# Trying to find out about a teacher



## Humble Student (Aug 1, 2011)

Hello everyone
I have been trying to do some home work on a teacher by the name of Joseph Simonet. He claims to be a black sash in Wing Chun which is fine most people claim what ever they want anyway.
However
When I tried to find out who his sifu was. That was where the lead got cold.
I was wondering if any of you have heard of this gentleman and help figure out what his background in Wing Chun is.
And yes before I came on here I did do a google search before I came on here.
But I thought I would ask those in the know.
Thanks for the help.














http://www.everythingwingchun.com/Joseph-Simonet-The-Slam-Set-Vol-1-p/josm03.htm


----------



## Humble Student (Aug 1, 2011)

Also in case he is not telling the truth, I was wondering if any of you know of a wing chun teacher in the columbia basin of washington state.
Because I would really like to train in wing chun. And even though there are dvd's showing how to do things. I would much rather have a teacher.


----------



## geezer (Aug 1, 2011)

I've run across references to Mr. Simonet over the years, most often in the context of FMA (Filipino Martial Arts). According to what I saw on google, it looks like he started out as a Karateka, and over many years has put together his own _non-traditional_ blend of martial arts, drawing heavily on Wing Chun, Indonesian Silat, and Filipino arts (escrima/arnis/kali)... basically more of a "JKD-ish" approach than classical Wing Chun. That would explain why he doesn't identify a particular sifu or lineage in his biography. Nevetheless, he appears to have been practicing and teaching as a serious professional for a long time, so he might be worth checking out in person.

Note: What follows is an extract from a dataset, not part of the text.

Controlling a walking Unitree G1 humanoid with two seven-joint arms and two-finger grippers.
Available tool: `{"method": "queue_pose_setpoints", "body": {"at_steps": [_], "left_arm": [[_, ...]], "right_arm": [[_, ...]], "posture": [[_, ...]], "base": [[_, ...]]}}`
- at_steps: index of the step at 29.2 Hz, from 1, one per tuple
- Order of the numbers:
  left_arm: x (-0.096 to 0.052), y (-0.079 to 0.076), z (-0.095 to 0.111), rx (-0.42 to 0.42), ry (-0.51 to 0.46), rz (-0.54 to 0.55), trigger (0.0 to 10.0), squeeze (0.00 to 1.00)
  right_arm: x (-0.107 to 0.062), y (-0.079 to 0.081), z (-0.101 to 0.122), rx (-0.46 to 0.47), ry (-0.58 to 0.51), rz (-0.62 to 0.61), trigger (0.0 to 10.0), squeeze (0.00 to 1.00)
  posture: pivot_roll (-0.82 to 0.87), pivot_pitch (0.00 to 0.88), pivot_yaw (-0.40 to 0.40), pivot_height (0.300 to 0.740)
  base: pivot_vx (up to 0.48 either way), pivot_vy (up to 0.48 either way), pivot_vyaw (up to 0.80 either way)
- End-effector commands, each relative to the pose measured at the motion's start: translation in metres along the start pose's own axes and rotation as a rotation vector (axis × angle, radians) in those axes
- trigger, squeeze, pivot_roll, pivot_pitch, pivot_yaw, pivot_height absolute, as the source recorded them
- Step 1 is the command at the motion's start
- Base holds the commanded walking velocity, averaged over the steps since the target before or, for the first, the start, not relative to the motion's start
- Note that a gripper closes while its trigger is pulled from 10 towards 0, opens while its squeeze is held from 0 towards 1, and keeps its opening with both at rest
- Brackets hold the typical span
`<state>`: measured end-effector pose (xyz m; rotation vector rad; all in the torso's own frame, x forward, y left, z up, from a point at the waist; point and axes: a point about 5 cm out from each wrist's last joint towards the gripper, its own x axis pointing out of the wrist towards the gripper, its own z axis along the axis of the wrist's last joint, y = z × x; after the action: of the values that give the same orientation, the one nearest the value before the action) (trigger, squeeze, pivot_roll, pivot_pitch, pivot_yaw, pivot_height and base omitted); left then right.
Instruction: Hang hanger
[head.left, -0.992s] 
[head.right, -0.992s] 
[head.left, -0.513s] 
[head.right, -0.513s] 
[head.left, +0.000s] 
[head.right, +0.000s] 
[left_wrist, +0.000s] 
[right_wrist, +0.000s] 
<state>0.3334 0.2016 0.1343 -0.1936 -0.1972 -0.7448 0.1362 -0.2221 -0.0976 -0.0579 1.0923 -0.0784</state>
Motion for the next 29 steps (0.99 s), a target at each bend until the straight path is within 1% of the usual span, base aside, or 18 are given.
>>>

http://kifightingconcepts.com/joseph_simonet.htm

Now here's a few examples of some of what he's got on Youtube. First this:





My observations as a classically traind WC/WT/VT guy: This kind of complex, choreographed sequence is very typical of Kenpo, but IMHO is contrary to the whole concept of WC which stresses super-simple and direct movements dictated by your opponent's energy rather than as a choreographed pattern. The other thing that jumps out is how buff Joe is. I admit I went through a phase like that too, but it sure didn't help my WC. Of course being strong is good, and all kinds of builds can do WC. It's just that Joe's build suggests a heavy emphasis on force, which might be something to watch out for.

Here's a couple more clips that really show that "JKD-ish quality I mentioned:

http://www.youtube.com/watch?v=Gi2jzj2COa8&feature=related
http://www.youtube.com/watch?v=drBahddcdT8&feature=related

In both, his forward-leaning body position is very un-Wing Chun-like and looks a lot like the old pics of James DeMile's "Wing Chun Do". Maybe that is his source? Still, he come's off as a pro and seems to have a good personality as an instructor. And then there's his demonstrating partner Addy Hernandez. She's reason enough by herself to watch some of these clips. Check out this FMA clip for example:






OK that's my 2 cents. Anybody else got an opinion?


----------



## zepedawingchun (Aug 1, 2011)

Humble Student said:


> . . . . However. . . When I tried to find out who his sifu was. That was where the lead got cold.
> I was wondering if any of you have heard of this gentleman and help figure out what his background in Wing Chun is.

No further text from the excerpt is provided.